Work instruction – Down to the last line, restate the listing below exactly.

________________

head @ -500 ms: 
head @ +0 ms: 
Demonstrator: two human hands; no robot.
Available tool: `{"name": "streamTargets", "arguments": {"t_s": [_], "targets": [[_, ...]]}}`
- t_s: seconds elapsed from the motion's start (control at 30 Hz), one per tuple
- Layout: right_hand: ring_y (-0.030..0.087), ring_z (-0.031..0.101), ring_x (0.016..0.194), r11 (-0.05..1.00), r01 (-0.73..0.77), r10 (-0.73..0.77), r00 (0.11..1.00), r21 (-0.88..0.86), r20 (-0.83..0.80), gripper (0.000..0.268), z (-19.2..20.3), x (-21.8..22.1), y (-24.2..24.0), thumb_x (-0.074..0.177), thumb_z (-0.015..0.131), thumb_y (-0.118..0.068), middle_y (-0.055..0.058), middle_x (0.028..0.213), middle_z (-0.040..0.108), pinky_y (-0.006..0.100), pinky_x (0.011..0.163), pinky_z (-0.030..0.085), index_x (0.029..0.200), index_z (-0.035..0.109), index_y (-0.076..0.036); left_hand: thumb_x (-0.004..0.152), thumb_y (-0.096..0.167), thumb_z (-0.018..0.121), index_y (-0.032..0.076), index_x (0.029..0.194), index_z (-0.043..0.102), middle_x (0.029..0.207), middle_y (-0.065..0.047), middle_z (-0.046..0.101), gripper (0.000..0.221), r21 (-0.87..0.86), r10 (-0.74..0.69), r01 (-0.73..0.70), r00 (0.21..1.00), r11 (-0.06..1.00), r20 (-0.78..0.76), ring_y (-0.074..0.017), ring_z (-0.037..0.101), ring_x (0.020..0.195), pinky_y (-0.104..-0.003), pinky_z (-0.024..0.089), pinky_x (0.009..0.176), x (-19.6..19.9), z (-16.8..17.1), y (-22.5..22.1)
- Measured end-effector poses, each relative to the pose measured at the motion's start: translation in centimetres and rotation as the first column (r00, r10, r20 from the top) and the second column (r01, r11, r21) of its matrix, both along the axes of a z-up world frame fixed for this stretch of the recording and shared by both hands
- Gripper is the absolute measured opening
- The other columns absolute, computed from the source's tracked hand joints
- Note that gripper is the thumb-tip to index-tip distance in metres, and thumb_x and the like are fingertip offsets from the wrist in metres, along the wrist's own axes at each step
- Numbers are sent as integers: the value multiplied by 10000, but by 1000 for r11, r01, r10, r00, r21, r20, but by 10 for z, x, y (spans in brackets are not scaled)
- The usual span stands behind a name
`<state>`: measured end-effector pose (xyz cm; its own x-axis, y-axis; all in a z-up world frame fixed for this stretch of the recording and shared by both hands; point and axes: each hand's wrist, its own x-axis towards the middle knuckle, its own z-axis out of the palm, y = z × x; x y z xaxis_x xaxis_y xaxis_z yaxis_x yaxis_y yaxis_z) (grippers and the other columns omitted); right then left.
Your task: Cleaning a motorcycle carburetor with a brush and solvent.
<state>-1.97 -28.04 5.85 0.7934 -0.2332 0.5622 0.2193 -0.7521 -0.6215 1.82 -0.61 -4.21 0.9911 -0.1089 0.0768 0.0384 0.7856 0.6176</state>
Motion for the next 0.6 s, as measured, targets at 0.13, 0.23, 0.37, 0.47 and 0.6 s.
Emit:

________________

Output for this task –
head @ -500 ms: 
head @ +0 ms: 
Demonstrator: two human hands; no robot.
Available tool: `{"name": "streamTargets", "arguments": {"t_s": [_], "targets": [[_, ...]]}}`
- t_s: seconds elapsed from the motion's start (control at 30 Hz), one per tuple
- Layout: right_hand: ring_y (-0.030..0.087), ring_z (-0.031..0.101), ring_x (0.016..0.194), r11 (-0.05..1.00), r01 (-0.73..0.77), r10 (-0.73..0.77), r00 (0.11..1.00), r21 (-0.88..0.86), r20 (-0.83..0.80), gripper (0.000..0.268), z (-19.2..20.3), x (-21.8..22.1), y (-24.2..24.0), thumb_x (-0.074..0.177), thumb_z (-0.015..0.131), thumb_y (-0.118..0.068), middle_y (-0.055..0.058), middle_x (0.028..0.213), middle_z (-0.040..0.108), pinky_y (-0.006..0.100), pinky_x (0.011..0.163), pinky_z (-0.030..0.085), index_x (0.029..0.200), index_z (-0.035..0.109), index_y (-0.076..0.036); left_hand: thumb_x (-0.004..0.152), thumb_y (-0.096..0.167), thumb_z (-0.018..0.121), index_y (-0.032..0.076), index_x (0.029..0.194), index_z (-0.043..0.102), middle_x (0.029..0.207), middle_y (-0.065..0.047), middle_z (-0.046..0.101), gripper (0.000..0.221), r21 (-0.87..0.86), r10 (-0.74..0.69), r01 (-0.73..0.70), r00 (0.21..1.00), r11 (-0.06..1.00), r20 (-0.78..0.76), ring_y (-0.074..0.017), ring_z (-0.037..0.101), ring_x (0.020..0.195), pinky_y (-0.104..-0.003), pinky_z (-0.024..0.089), pinky_x (0.009..0.176), x (-19.6..19.9), z (-16.8..17.1), y (-22.5..22.1)
- Measured end-effector poses, each relative to the pose measured at the motion's start: translation in centimetres and rotation as the first column (r00, r10, r20 from the top) and the second column (r01, r11, r21) of its matrix, both along the axes of a z-up world frame fixed for this stretch of the recording and shared by both hands
- Gripper is the absolute measured opening
- The other columns absolute, computed from the source's tracked hand joints
- Note that gripper is the thumb-tip to index-tip distance in metres, and thumb_x and the like are fingertip offsets from the wrist in metres, along the wrist's own axes at each step
- Numbers are sent as integers: the value multiplied by 10000, but by 1000 for r11, r01, r10, r00, r21, r20, but by 10 for z, x, y (spans in brackets are not scaled)
- The usual span stands behind a name
`<state>`: measured end-effector pose (xyz cm; its own x-axis, y-axis; all in a z-up world frame fixed for this stretch of the recording and shared by both hands; point and axes: each hand's wrist, its own x-axis towards the middle knuckle, its own z-axis out of the palm, y = z × x; x y z xaxis_x xaxis_y xaxis_z yaxis_x yaxis_y yaxis_z) (grippers and the other columns omitted); right then left.
Your task: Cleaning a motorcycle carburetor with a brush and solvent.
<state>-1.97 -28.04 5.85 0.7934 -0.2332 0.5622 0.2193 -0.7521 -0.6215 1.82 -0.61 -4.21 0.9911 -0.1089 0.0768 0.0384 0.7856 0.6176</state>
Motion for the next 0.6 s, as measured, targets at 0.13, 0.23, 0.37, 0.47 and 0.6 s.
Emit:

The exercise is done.